§ **What to produce**: Please return every line of the records below that holds the word "camera".

----- Task inputs -----

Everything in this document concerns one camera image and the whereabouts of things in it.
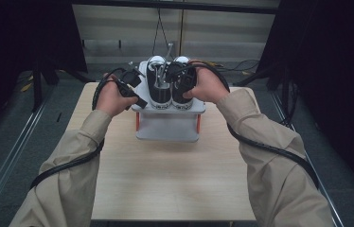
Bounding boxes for person's right hand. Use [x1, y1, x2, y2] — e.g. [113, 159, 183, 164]
[183, 60, 230, 105]

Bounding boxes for white shoe rack orange posts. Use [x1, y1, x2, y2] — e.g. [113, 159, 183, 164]
[131, 61, 207, 143]

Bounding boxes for person's left hand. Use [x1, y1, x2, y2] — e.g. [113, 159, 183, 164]
[95, 73, 139, 118]

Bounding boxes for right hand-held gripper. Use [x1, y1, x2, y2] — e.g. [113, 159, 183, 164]
[165, 61, 198, 99]

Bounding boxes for black metal stand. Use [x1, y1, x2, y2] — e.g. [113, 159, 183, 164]
[31, 61, 61, 113]

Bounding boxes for black curtain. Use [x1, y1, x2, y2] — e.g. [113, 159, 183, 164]
[0, 0, 88, 140]
[255, 0, 354, 202]

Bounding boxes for floor cables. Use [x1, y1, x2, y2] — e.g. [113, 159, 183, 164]
[211, 59, 261, 77]

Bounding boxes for black canvas shoe white sole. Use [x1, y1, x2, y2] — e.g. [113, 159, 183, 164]
[146, 55, 173, 110]
[170, 56, 198, 111]

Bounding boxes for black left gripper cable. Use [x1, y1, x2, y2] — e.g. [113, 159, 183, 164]
[29, 66, 127, 190]

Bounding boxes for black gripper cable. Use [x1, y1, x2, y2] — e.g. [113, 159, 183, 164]
[178, 61, 321, 190]
[29, 66, 127, 190]

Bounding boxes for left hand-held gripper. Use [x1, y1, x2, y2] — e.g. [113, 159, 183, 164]
[113, 67, 150, 110]

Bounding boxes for grey metal rod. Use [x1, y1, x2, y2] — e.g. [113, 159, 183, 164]
[156, 43, 174, 87]

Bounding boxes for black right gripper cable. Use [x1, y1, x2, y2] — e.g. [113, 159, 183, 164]
[178, 61, 321, 190]

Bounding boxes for grey floor rail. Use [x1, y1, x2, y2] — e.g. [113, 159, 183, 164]
[0, 94, 55, 219]

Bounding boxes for thin black hanging cable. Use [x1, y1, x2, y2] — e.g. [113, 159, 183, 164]
[151, 8, 174, 60]

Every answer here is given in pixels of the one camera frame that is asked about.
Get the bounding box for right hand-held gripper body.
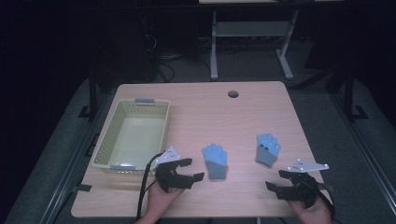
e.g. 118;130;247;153
276;158;330;209

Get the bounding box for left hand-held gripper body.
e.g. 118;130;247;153
154;146;194;192

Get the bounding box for blue knit glove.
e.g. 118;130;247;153
255;133;282;168
201;143;229;180

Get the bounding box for pale yellow plastic basket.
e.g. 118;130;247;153
91;98;171;175

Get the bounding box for person's left hand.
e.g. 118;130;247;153
138;185;185;223

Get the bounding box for person's right hand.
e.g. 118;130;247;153
288;195;332;224

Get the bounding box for black metal stand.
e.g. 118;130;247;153
342;66;370;123
78;69;98;119

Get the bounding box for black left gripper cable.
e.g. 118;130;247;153
135;151;166;222

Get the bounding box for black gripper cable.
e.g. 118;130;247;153
306;178;338;222
135;151;166;222

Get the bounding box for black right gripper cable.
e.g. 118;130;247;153
306;178;338;222

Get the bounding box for grey metal rail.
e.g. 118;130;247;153
330;91;396;206
38;91;111;224

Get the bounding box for tangled floor cables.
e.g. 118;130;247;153
143;34;213;84

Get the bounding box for white metal table frame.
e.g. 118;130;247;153
199;0;344;81

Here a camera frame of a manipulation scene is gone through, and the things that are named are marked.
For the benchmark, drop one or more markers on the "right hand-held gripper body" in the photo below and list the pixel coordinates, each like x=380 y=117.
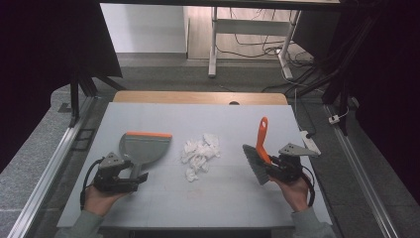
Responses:
x=290 y=165

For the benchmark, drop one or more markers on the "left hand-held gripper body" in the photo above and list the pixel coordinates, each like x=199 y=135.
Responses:
x=110 y=175

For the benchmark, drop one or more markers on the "grey dustpan with orange edge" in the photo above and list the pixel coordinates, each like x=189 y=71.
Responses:
x=145 y=150

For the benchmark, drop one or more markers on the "white paper pile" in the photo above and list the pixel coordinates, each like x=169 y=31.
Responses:
x=199 y=155

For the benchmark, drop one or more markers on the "person's left hand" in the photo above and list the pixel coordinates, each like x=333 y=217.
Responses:
x=99 y=200

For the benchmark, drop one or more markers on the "person's right hand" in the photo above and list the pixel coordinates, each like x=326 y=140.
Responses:
x=294 y=193

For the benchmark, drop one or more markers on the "white power strip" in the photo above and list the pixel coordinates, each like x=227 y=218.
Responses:
x=310 y=142

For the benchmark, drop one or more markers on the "small white plug adapter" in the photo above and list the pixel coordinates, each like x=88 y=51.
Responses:
x=334 y=119

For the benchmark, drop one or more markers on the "black tripod stand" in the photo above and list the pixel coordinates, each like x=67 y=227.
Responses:
x=340 y=82
x=75 y=95

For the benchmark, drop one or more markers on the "wooden table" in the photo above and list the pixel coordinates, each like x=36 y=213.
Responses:
x=198 y=97

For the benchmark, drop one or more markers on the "black curtain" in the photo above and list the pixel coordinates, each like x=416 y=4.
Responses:
x=39 y=66
x=386 y=82

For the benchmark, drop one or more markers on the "black floor bracket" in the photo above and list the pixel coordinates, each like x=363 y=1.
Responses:
x=83 y=139

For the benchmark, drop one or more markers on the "aluminium floor rail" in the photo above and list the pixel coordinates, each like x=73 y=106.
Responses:
x=49 y=172
x=360 y=178

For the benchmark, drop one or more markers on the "white desk frame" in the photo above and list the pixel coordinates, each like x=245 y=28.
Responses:
x=251 y=26

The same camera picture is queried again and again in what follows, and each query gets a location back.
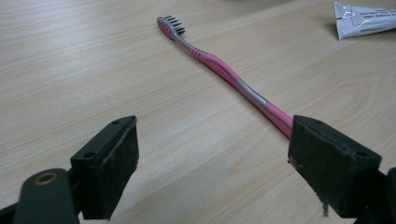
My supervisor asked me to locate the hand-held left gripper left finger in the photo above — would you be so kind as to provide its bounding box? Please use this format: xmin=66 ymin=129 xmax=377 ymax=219
xmin=70 ymin=115 xmax=140 ymax=221

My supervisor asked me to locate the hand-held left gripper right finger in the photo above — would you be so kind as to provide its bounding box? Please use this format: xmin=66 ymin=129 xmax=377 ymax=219
xmin=287 ymin=114 xmax=383 ymax=219

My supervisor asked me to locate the pink and grey toothbrush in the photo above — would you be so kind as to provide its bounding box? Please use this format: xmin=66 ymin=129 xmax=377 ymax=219
xmin=156 ymin=15 xmax=294 ymax=140

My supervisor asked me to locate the white toothpaste tube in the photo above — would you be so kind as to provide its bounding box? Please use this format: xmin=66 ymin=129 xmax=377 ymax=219
xmin=332 ymin=1 xmax=396 ymax=41

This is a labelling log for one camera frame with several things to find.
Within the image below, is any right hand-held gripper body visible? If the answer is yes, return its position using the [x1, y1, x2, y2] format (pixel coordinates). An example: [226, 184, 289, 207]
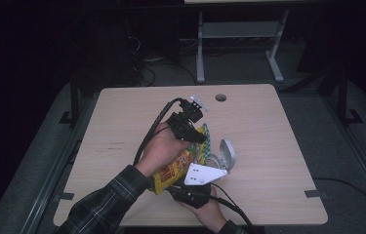
[167, 162, 229, 210]

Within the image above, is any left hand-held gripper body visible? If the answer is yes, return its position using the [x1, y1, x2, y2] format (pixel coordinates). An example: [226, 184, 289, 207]
[166, 94, 211, 144]

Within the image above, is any yellow spouted drink pouch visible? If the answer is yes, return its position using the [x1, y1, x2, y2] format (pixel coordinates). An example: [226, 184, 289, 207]
[150, 122, 212, 196]

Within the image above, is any clear pitcher with grey lid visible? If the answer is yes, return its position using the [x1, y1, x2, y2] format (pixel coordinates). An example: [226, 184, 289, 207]
[199, 138, 238, 178]

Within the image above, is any person's right hand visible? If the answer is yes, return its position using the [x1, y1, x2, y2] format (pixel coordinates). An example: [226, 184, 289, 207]
[176, 185, 229, 234]

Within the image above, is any person's left hand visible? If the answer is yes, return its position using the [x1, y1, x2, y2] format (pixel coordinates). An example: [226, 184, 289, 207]
[134, 121, 192, 178]

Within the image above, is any black metal stand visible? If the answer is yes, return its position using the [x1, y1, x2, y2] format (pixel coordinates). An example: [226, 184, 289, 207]
[58, 73, 81, 129]
[316, 63, 364, 128]

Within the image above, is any left hand-held gripper black cable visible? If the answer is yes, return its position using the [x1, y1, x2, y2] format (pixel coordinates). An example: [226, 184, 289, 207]
[132, 97, 184, 168]

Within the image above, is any hand-held gripper black cable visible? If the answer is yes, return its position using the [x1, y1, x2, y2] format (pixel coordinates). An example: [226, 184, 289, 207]
[209, 182, 259, 234]
[132, 97, 184, 168]

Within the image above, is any right hand-held gripper black cable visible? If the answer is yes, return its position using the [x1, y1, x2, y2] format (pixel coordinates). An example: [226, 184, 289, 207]
[209, 182, 259, 234]

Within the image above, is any tangle of black floor cables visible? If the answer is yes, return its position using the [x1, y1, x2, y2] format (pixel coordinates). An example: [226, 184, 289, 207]
[125, 34, 198, 88]

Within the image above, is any white metal desk frame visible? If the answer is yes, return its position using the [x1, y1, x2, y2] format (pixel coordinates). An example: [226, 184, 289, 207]
[183, 0, 322, 84]

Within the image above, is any grey metal floor rail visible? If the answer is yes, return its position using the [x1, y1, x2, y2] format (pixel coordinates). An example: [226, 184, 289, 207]
[19, 94, 101, 234]
[319, 94, 366, 214]

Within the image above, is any black floor cable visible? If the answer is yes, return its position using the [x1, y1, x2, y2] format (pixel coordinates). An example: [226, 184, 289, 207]
[311, 176, 366, 222]

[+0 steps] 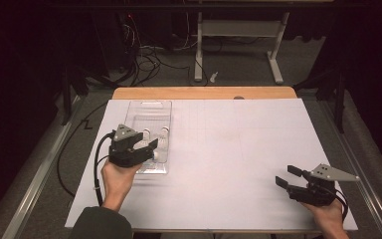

-----

§ **Solved problem**:
Everything in this document concerns one camera image and the whereabouts of things in it.
Every answer here is given in pixels of the one camera frame that is asked about.
Here a camera frame of a manipulation scene is gone through, and the things that are named are marked.
The same camera picture is queried again and again in what follows, and each query gets a location back.
This is a labelling log for one camera frame with several things to find.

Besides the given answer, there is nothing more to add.